Identify each line below containing the string "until" and copy it.
#### DATA SECTION ####
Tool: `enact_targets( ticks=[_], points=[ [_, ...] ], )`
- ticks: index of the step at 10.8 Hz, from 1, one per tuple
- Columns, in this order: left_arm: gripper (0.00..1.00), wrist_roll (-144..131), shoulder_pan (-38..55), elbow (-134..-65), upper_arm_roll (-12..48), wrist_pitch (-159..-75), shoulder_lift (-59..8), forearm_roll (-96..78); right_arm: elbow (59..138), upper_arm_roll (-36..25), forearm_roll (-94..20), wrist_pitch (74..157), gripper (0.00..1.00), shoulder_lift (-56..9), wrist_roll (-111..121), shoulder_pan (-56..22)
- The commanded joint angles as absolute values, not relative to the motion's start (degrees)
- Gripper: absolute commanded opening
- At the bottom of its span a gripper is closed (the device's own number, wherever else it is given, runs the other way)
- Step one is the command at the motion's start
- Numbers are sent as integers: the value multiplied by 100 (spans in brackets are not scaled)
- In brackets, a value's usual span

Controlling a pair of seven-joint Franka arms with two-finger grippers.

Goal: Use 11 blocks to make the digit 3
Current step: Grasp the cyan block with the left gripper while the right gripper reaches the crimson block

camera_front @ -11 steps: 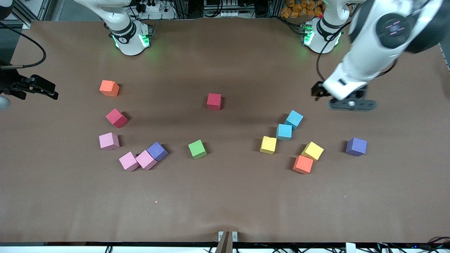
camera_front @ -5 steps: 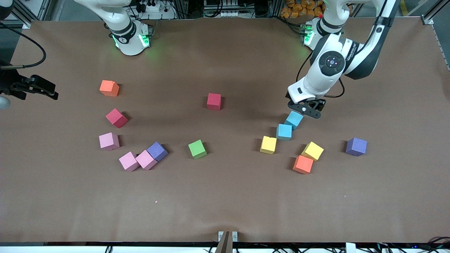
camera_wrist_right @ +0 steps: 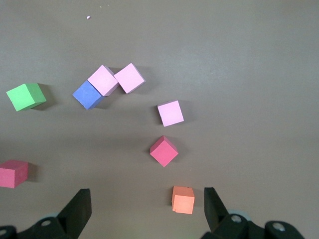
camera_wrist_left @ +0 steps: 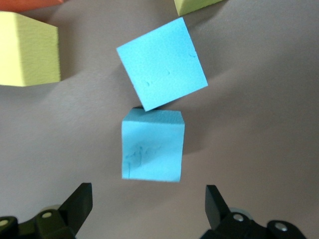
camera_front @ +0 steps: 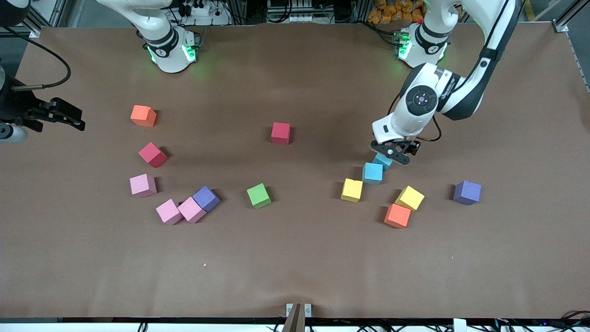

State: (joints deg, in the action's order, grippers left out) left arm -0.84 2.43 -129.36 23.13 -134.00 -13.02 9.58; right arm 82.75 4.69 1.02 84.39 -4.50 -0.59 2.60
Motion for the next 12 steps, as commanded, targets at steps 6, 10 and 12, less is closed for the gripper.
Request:
enact_targets(
  ticks=[6, 10, 12],
  points=[
    [100, -9, 211, -12876, 2136, -14010, -1977, 1090, 8480, 475, 114, 8655, 100, -623, -132, -77],
    [65, -17, 255, -12779, 2136, -14010, -2171, 1257, 9744, 483, -157, 10419, 100, -746, -115, -658],
    [49, -79, 308, -12744, 2136, -14001, -2153, 1266, 9809, 483, -316, 10853, 100, -1202, -167, -1061]
  ],
)
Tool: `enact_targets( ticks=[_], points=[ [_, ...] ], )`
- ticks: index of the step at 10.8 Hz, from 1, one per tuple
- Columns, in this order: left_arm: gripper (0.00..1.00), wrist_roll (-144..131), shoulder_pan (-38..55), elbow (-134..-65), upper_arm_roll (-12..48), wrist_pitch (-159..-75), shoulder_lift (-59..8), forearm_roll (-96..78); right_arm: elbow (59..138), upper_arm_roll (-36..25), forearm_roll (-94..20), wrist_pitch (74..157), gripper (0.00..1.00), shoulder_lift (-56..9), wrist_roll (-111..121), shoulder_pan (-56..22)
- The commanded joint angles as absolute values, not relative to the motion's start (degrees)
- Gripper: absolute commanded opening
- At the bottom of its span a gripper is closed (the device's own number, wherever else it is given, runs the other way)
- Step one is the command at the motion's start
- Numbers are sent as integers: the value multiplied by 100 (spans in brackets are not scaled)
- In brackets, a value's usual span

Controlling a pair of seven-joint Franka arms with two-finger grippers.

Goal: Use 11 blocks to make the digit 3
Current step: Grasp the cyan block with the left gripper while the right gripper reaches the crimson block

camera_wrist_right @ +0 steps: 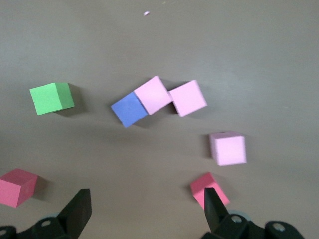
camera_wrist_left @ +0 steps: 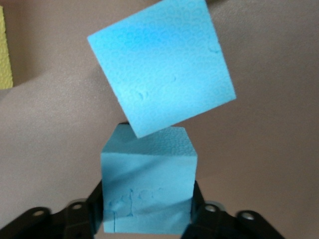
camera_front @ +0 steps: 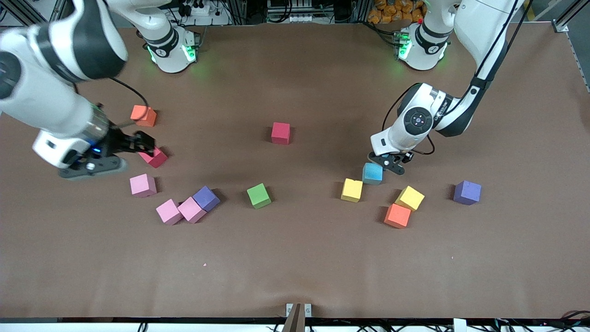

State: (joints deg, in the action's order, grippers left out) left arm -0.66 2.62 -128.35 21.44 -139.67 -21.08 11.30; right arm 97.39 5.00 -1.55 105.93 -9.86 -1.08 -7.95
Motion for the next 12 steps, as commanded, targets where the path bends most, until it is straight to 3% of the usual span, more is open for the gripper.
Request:
enact_targets(
  ticks=[1, 4, 7, 12],
  points=[
    [46, -131, 308, -12744, 2136, -14001, -2136, 1266, 9913, 483, -325, 10968, 100, -1291, -367, -1246],
    [42, -1217, 491, -12884, 2197, -13695, -1768, 1266, 10956, 492, -369, 11949, 100, -1196, -1623, -1922],
    [39, -2904, 536, -12954, 2854, -13053, -1495, 1178, 11976, 483, -369, 13329, 100, -1230, -3035, -2678],
    [36, -4849, 1457, -12973, 3155, -13174, -1538, 160, 12498, 483, -492, 14413, 100, -1502, -4551, -3795]
  ],
)
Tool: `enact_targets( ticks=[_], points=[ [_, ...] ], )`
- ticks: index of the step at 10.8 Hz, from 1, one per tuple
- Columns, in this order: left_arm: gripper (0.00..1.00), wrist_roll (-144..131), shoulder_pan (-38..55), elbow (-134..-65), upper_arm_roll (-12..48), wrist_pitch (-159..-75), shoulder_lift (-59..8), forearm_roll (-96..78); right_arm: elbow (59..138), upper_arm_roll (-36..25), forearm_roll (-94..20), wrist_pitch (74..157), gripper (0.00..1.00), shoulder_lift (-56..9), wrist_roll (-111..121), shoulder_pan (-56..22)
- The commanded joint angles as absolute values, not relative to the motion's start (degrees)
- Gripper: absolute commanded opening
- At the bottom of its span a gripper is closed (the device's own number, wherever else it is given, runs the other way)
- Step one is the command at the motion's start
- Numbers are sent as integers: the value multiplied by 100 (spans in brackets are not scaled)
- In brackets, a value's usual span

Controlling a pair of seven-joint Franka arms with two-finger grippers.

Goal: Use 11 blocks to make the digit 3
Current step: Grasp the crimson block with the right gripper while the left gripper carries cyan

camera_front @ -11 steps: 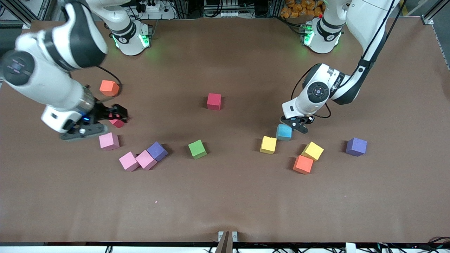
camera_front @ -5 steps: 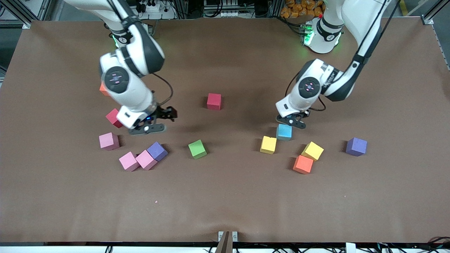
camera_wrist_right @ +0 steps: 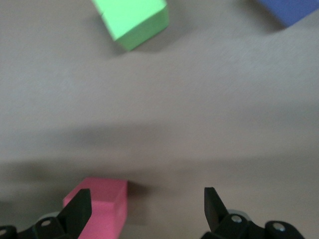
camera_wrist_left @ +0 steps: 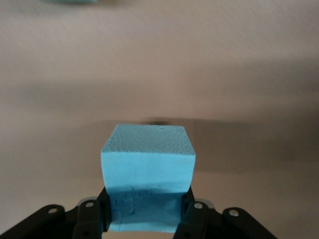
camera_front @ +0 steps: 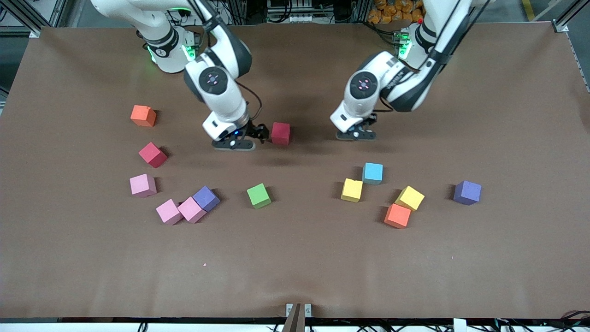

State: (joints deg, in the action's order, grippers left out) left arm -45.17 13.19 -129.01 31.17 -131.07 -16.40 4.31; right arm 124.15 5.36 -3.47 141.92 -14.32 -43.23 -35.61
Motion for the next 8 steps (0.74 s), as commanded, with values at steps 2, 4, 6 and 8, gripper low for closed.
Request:
enact_targets(
  ticks=[2, 4, 6, 8],
  points=[
    [36, -5324, 1800, -12981, 3190, -13385, -1643, -87, 12664, 466, -466, 15235, 100, -1809, -5015, -4269],
    [36, -5747, 2038, -12981, 3190, -13552, -1801, -123, 12656, 457, -422, 15416, 100, -1986, -5098, -4368],
    [35, -5871, 2126, -12982, 3199, -13562, -1837, -167, 12630, 440, -160, 15425, 100, -2065, -5106, -4491],
    [34, -5889, 2320, -12981, 3217, -13622, -1854, -368, 12586, 439, -158, 15468, 100, -2162, -5106, -4491]
  ],
)
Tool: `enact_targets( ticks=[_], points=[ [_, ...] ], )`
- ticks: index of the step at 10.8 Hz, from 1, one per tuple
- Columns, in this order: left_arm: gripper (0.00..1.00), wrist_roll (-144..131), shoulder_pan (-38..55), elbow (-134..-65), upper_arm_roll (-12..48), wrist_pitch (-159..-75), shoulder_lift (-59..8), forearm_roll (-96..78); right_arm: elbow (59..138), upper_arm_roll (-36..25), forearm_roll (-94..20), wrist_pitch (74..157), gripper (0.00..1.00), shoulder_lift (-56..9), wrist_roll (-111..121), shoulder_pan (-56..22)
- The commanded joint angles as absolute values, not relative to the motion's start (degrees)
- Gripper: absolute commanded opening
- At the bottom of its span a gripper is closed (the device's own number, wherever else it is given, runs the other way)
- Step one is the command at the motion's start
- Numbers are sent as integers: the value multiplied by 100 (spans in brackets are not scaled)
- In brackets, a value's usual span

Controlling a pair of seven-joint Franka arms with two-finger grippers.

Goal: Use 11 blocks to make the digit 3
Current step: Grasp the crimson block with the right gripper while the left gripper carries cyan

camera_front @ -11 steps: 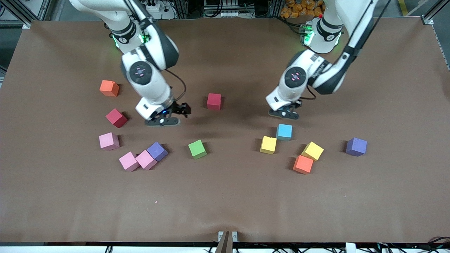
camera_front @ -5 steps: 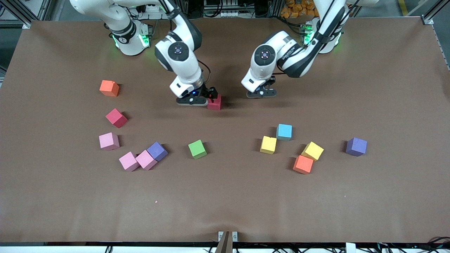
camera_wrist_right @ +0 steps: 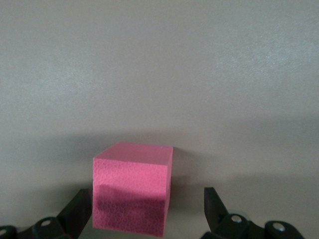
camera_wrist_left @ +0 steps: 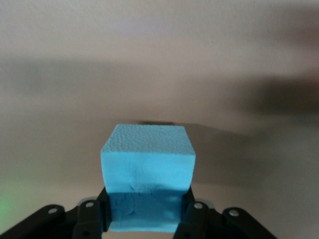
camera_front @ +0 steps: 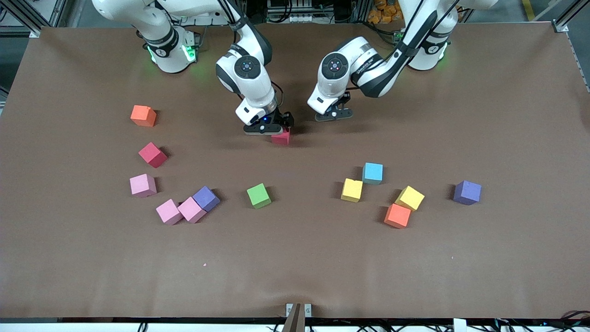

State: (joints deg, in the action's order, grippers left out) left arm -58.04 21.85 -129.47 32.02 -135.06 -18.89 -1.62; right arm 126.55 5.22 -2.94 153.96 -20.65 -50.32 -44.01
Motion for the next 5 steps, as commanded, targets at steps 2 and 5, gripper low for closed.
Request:
enact_targets(
  ticks=[2, 5],
  points=[
    [34, -5889, 2487, -12981, 3243, -13798, -1907, -553, 12586, 439, -158, 15783, 100, -2346, -5115, -4483],
    [34, -5871, 2680, -12929, 3234, -14175, -2143, -545, 12568, 439, -158, 15926, 100, -2452, -5107, -4439]
  ],
)
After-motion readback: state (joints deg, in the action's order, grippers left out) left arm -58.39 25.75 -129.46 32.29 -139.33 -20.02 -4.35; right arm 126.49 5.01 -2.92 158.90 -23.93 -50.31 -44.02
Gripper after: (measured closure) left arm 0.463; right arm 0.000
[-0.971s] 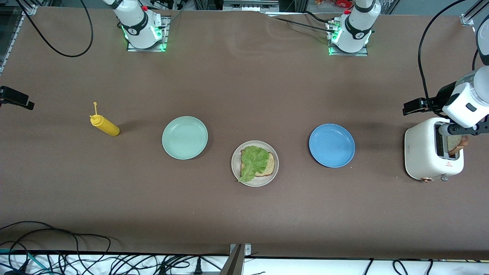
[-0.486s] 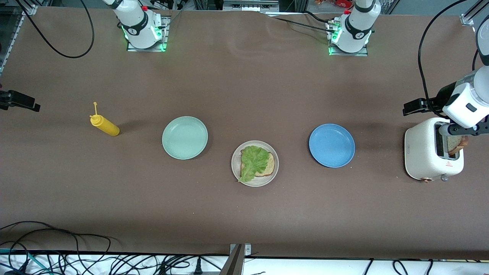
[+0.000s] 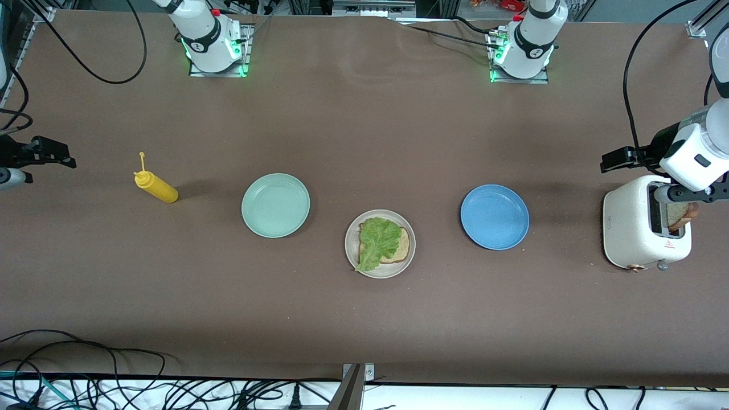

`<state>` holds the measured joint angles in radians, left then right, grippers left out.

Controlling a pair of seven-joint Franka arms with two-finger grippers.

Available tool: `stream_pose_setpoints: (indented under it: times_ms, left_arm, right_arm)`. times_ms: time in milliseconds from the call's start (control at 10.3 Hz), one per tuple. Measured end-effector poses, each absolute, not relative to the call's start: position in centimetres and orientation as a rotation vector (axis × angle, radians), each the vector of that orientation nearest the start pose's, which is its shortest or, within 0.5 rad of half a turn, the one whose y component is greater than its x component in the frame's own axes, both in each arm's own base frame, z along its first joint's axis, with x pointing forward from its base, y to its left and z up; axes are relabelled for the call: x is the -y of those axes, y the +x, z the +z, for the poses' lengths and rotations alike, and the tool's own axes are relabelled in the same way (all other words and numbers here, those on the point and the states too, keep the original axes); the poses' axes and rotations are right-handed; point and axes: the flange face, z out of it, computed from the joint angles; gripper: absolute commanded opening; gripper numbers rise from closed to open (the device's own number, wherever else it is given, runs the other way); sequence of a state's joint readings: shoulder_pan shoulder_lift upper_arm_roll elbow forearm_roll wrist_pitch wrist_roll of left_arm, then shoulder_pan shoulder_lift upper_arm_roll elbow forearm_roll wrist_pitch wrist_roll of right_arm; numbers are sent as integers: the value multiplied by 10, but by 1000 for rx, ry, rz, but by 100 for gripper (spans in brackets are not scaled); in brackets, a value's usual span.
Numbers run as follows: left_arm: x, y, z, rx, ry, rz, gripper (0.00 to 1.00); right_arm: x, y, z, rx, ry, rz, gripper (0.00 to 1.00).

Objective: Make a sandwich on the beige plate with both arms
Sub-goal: 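Reach the open right gripper down to the yellow mustard bottle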

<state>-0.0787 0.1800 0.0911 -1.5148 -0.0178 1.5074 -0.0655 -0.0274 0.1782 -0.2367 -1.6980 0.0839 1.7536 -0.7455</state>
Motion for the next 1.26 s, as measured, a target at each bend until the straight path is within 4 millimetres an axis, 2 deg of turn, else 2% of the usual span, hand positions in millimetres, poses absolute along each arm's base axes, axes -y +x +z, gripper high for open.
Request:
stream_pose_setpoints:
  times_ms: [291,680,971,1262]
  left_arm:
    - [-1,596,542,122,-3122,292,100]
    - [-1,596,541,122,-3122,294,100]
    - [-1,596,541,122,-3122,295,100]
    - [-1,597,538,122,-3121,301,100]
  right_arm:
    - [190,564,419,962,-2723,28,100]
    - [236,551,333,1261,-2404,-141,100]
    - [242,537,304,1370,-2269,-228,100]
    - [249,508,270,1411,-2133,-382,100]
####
### RESPONSE
Motion for the next 12 steps, as commanded, targets where the path bends most, until it is straight to 3% of the usual span, more is open for the gripper.
Motion for the next 1.26 s, as measured, a target at each bend until the straight path is within 4 millimetres an axis, 2 deg of turn, else 2% of the usual span, hand positions in millimetres, poses absolute along each arm's base axes, axes -y +x +z, gripper high for open.

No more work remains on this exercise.